● PROBLEM TO WORK ON
Print every record exactly, with nothing added or left out.

Dataset records:
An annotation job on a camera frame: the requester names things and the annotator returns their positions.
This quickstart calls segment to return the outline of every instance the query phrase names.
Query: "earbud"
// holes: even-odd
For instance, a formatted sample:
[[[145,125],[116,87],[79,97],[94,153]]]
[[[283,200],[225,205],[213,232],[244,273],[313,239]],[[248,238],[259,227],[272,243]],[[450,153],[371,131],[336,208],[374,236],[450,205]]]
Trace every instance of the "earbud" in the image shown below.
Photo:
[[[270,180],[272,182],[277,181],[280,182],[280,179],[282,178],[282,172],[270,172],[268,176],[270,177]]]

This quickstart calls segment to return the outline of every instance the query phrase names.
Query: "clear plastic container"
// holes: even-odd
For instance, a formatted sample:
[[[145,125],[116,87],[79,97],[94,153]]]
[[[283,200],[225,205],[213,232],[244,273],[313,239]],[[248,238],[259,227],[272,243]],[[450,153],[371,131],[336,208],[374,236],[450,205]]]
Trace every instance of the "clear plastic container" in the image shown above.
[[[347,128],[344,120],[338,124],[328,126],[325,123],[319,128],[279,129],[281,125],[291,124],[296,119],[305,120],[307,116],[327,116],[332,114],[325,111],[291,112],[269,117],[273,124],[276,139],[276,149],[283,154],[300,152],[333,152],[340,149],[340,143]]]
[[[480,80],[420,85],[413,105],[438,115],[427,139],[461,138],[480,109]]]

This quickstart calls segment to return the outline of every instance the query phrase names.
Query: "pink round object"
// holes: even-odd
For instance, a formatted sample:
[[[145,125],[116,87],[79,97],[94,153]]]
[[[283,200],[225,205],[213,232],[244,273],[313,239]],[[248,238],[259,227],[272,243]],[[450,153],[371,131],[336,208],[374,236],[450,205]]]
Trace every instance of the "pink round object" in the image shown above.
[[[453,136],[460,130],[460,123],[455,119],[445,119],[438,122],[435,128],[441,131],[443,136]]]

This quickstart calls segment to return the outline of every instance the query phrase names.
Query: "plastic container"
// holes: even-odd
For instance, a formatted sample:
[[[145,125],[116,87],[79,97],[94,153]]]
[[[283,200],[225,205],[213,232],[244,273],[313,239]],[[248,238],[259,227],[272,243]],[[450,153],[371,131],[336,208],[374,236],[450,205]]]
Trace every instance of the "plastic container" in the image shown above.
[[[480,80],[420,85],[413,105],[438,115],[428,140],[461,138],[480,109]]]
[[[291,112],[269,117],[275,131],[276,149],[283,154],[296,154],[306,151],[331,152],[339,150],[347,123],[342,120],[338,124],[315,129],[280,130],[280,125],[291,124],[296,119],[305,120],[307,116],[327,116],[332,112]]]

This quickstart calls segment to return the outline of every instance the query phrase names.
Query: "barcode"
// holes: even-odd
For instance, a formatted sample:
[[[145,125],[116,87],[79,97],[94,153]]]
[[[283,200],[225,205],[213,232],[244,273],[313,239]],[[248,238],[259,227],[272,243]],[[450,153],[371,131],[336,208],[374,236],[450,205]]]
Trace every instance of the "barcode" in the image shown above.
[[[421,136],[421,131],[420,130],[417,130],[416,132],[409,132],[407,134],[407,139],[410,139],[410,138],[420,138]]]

● RESULT
An annotation job on a camera frame: the requester names things and the annotator returns their positions.
This quickstart calls segment to return the outline of every instance the query phrase names.
Query: "earbud"
// holes: even-odd
For instance, a formatted sample:
[[[145,125],[116,87],[79,97],[94,153]]]
[[[283,200],[225,205],[213,232],[244,273],[313,239]],[[248,238],[259,227],[272,243]],[[450,153],[371,131],[336,208],[374,236],[450,205]]]
Trace every instance of the "earbud" in the image shown below.
Photo:
[[[270,180],[272,182],[277,181],[280,182],[280,179],[282,178],[282,172],[270,172],[268,176],[270,177]]]

This quickstart calls segment to return the outline of every instance the query phrase names.
Query: "clear plastic container"
// holes: even-odd
For instance, a formatted sample:
[[[145,125],[116,87],[79,97],[94,153]]]
[[[283,200],[225,205],[213,232],[244,273],[313,239]],[[248,238],[259,227],[272,243]],[[450,153],[371,131],[336,208],[374,236],[450,205]]]
Trace every instance of the "clear plastic container" in the image shown above.
[[[347,128],[344,120],[338,124],[328,126],[325,123],[319,128],[279,129],[281,125],[291,124],[296,119],[305,120],[307,116],[327,116],[332,114],[325,111],[291,112],[269,117],[273,124],[276,139],[276,149],[283,154],[300,152],[333,152],[340,149],[340,143]]]
[[[480,80],[420,85],[413,105],[438,115],[427,139],[461,138],[480,109]]]

This quickstart calls segment to return the outline of every instance the query phrase names.
Query: "pink round object"
// holes: even-odd
For instance, a formatted sample:
[[[145,125],[116,87],[79,97],[94,153]]]
[[[283,200],[225,205],[213,232],[244,273],[313,239]],[[248,238],[259,227],[272,243]],[[450,153],[371,131],[336,208],[374,236],[450,205]]]
Trace every instance of the "pink round object" in the image shown above.
[[[453,136],[460,130],[460,123],[455,119],[445,119],[438,122],[435,128],[441,131],[443,136]]]

This quickstart calls segment to return the outline of every instance the query phrase names.
Query: "plastic container"
// holes: even-odd
For instance, a formatted sample:
[[[145,125],[116,87],[79,97],[94,153]]]
[[[283,200],[225,205],[213,232],[244,273],[313,239]],[[248,238],[259,227],[272,243]],[[450,153],[371,131],[336,208],[374,236],[450,205]]]
Trace every instance of the "plastic container" in the image shown above.
[[[480,80],[420,85],[413,105],[438,115],[428,140],[461,138],[480,109]]]
[[[291,112],[269,117],[275,131],[276,149],[283,154],[296,154],[306,151],[331,152],[339,150],[347,123],[342,120],[338,124],[315,129],[280,130],[280,125],[291,124],[296,119],[305,120],[307,116],[327,116],[332,112]]]

This quickstart calls segment to return the outline of every instance the query phrase names.
Query: "barcode"
// holes: even-odd
For instance, a formatted sample:
[[[145,125],[116,87],[79,97],[94,153]]]
[[[283,200],[225,205],[213,232],[244,273],[313,239]],[[248,238],[259,227],[272,243]],[[450,153],[371,131],[336,208],[374,236],[450,205]]]
Trace every instance of the "barcode" in the image shown above.
[[[421,136],[421,131],[420,130],[417,130],[416,132],[409,132],[407,134],[407,139],[410,139],[410,138],[420,138]]]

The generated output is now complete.